Asse Lega Nord Cgil sul lavoro

Entrambi vogliono scendere in piazza per protestare. Il Governo vuole dividere il Paese e ha scelto la strada di “rendere dispari i diritti”, ha affermato la leader della Cgil, Susanna Camusso, a margine del forum Confcommercio di Cernobbio. “Siamo di fronte ad un Governo che ha scelto una strada che rende dispari i diritti, che mi sembra esattamente l’opposto di un’idea di coesione e di unità del Paese. Siamo di fronte ad un Governo che pur di affermare questa divisione rinvia nuovamente il decreto fiscale e continua a non occuparsi di crescita”. Secondo la dirigente sindacale il tema “non e’ il muro contro muro ma dove si vuole portare il Paese”. Lo sciopero generale è inevitabile, anzi va rafforzato.
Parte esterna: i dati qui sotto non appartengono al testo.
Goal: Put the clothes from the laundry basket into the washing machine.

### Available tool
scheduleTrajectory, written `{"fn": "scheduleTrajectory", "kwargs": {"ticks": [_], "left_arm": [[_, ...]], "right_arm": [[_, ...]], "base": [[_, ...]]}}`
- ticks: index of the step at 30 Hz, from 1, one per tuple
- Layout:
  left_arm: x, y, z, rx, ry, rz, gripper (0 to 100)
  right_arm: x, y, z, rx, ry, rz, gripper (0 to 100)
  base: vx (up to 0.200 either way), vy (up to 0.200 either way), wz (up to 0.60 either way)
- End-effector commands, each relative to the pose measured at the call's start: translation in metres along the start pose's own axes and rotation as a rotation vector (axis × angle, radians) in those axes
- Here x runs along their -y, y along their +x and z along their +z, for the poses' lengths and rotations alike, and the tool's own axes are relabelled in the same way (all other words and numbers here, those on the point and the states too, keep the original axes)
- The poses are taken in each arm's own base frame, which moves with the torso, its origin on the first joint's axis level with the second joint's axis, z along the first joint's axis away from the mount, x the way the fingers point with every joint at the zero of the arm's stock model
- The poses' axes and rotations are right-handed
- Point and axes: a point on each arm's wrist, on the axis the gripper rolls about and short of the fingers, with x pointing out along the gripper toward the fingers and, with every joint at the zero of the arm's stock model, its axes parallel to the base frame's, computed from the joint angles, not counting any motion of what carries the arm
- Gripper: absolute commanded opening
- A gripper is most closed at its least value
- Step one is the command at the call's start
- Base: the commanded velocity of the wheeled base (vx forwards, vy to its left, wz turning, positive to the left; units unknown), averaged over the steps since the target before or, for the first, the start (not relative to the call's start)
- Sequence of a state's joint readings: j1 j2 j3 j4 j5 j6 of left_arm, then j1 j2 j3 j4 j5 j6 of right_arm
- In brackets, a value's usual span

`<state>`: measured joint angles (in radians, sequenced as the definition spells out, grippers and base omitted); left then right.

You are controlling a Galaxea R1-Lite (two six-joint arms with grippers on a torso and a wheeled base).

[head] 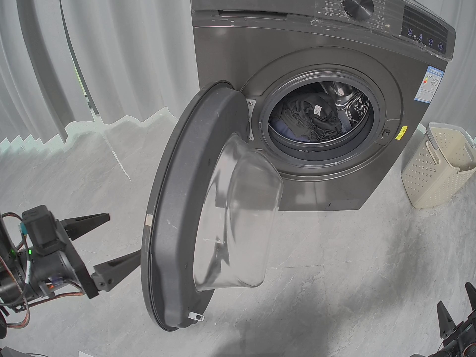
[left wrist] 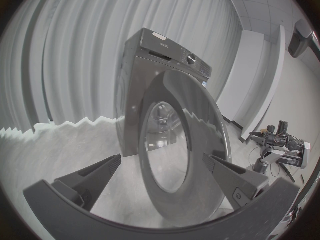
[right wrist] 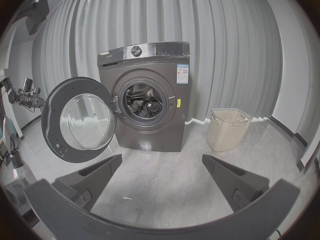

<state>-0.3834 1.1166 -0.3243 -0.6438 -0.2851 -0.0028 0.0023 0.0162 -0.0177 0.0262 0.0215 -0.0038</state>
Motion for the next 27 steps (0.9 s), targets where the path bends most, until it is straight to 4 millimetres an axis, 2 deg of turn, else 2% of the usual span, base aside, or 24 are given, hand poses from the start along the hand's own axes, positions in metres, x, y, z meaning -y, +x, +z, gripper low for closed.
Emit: {"fn": "scheduleTrajectory", "kwargs": {"ticks": [1, 2, 6, 7, 8, 10, 12, 13, 16, 21, 27], "left_arm": [[0.015, 0.053, 0.000, -0.053, -0.023, -0.090, 100], [0.015, 0.053, 0.000, -0.053, -0.023, -0.090, 100], [0.029, 0.092, 0.010, -0.018, -0.039, -0.121, 100], [0.031, 0.101, 0.012, -0.009, -0.037, -0.126, 100], [0.031, 0.101, 0.012, -0.009, -0.037, -0.126, 100], [0.033, 0.125, 0.014, 0.021, -0.033, -0.137, 100], [0.032, 0.131, 0.014, 0.027, -0.032, -0.137, 100], [0.033, 0.147, 0.016, 0.054, -0.030, -0.128, 100], [0.038, 0.167, 0.019, 0.087, -0.031, -0.124, 100], [0.048, 0.193, 0.027, 0.129, -0.053, -0.144, 100], [0.049, 0.223, 0.038, 0.189, -0.074, -0.112, 100]], "right_arm": [[0.000, 0.000, -0.002, -0.004, -0.001, 0.002, 100], [0.000, 0.000, -0.002, -0.004, -0.001, 0.002, 100], [0.000, 0.000, -0.002, -0.004, -0.001, 0.002, 100], [0.000, 0.000, -0.002, -0.004, -0.001, 0.002, 100], [0.000, 0.000, -0.002, -0.004, -0.001, 0.002, 100], [0.000, 0.000, -0.002, -0.004, -0.001, 0.002, 100], [0.000, 0.000, -0.002, -0.004, -0.001, 0.002, 100], [0.000, 0.000, -0.002, -0.004, -0.001, 0.002, 100], [0.000, 0.000, -0.002, -0.004, -0.001, 0.002, 100], [0.000, 0.000, -0.002, -0.004, -0.001, 0.002, 100], [0.000, 0.000, -0.002, -0.004, -0.001, 0.002, 100]], "base": [[0.000, 0.000, 0.00], [0.000, 0.000, 0.00], [0.000, 0.000, 0.00], [0.000, 0.000, 0.00], [0.000, 0.000, 0.00], [0.000, 0.000, 0.00], [0.000, 0.000, 0.00], [0.000, 0.000, 0.00], [0.000, 0.000, 0.00], [0.000, 0.000, 0.00], [0.000, 0.000, 0.00]]}}
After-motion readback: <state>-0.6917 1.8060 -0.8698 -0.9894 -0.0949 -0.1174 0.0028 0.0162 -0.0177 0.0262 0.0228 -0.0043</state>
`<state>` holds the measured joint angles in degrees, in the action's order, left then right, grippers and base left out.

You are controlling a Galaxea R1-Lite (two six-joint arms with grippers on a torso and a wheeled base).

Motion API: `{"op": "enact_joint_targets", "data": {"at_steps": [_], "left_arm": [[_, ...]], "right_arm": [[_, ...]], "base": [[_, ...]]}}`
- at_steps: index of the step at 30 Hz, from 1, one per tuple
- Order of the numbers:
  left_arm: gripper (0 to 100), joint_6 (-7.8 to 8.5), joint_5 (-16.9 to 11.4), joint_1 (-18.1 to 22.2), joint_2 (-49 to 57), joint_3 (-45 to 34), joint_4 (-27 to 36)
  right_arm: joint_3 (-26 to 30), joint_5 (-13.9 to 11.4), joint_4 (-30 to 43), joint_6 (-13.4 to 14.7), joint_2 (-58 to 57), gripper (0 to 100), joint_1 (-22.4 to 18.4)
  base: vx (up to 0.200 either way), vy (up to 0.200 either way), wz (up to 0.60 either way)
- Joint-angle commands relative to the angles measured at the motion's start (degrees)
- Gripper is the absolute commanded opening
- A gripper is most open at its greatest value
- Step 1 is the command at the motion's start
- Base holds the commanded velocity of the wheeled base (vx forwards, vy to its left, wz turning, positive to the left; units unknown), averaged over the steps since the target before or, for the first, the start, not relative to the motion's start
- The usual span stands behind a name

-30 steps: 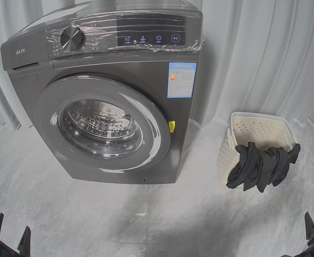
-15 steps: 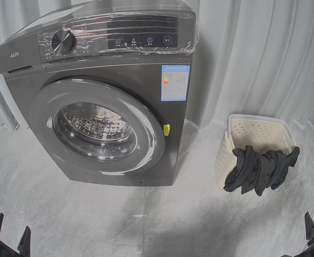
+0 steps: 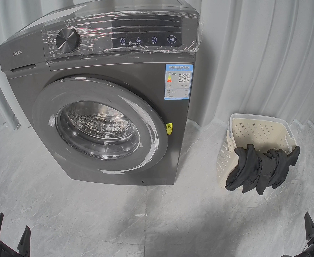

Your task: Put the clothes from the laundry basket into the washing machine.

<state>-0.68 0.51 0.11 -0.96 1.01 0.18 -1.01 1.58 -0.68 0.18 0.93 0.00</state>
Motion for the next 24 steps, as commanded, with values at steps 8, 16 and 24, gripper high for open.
{"op": "enact_joint_targets", "data": {"at_steps": [8, 16, 24], "left_arm": [[100, 0.07, 0.02, 0.07, 0.70, -0.92, -0.01], [100, 0.07, 0.02, 0.07, 0.79, -0.92, -0.01], [100, -0.02, 0.02, 0.07, 0.70, -0.92, -0.01]], "right_arm": [[1.01, 0.00, -0.02, -0.01, -0.93, 100, 0.09], [1.01, 0.00, -0.02, -0.01, -0.93, 100, 0.09], [1.01, 0.00, -0.02, -0.01, -0.93, 100, 0.09]], "base": [[0.000, -0.150, 0.00], [0.000, 0.000, 0.00], [0.000, -0.075, 0.00]]}}
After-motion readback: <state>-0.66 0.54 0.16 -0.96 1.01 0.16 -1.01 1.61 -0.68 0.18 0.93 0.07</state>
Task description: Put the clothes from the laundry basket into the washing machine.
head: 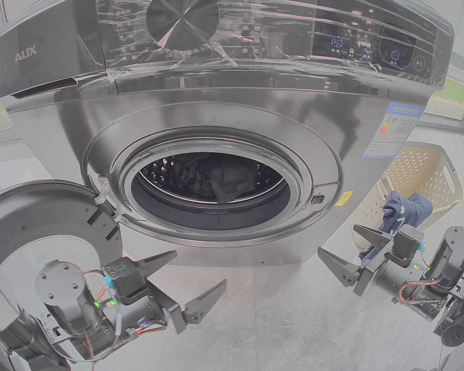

Lo ha detto il segretario generale della Cgil Susanna Camusso. Sul pacchetto di 16 ore di sciopero, ha spiegato a margine del Forum Confcommercio di Cernobbio, “non ci pare che ci sia alcun elemento che ci fa tornare indietro da questa decisione. Semmai, è evidente che bisogna rafforzare di molto perché si sta chiedendo di spostare la discussione e questo non va bene”. La Camusso ha ricordato che la Cgil “ha proclamato un pacchetto di 16 ore di sciopero che accompagnerà la discussione” del ddl di riforma del mercato del lavoro.

Roberto Maroni conferma la contrarietà della Lega Nord alla riforma del mercato del lavoro che, a suo giudizio, segna un “ritorno al passato”. L’ex ministro dell’Interno ha assicurato che il movimento scenderà  in piazza per protestare contro il progetto del governo. “In piazze diverse, orari e giorni diversi” dalla Cgil, ha precisato, a margine del Forum di Confcommercio. “E’ una riforma che a noi non piace”, ha spiegato Maroni, “non tanto e non solo per l’articolo 18, che è un pasticcio”. “In un momento drammatico come questo – ha sostenuto – investire sul lavoro significa aumentare le possibilità di assumere, non di licenziare”. “Bocciamo complessivamente l’impianto, l’irrigidimento del mercato del lavoro”, ha concluso, ricordando che il movimento definirà le modalità di azione, in vista dell’approdo della riforma in Parlamento, durante la riunione della segreteria politica, in agenda lunedì.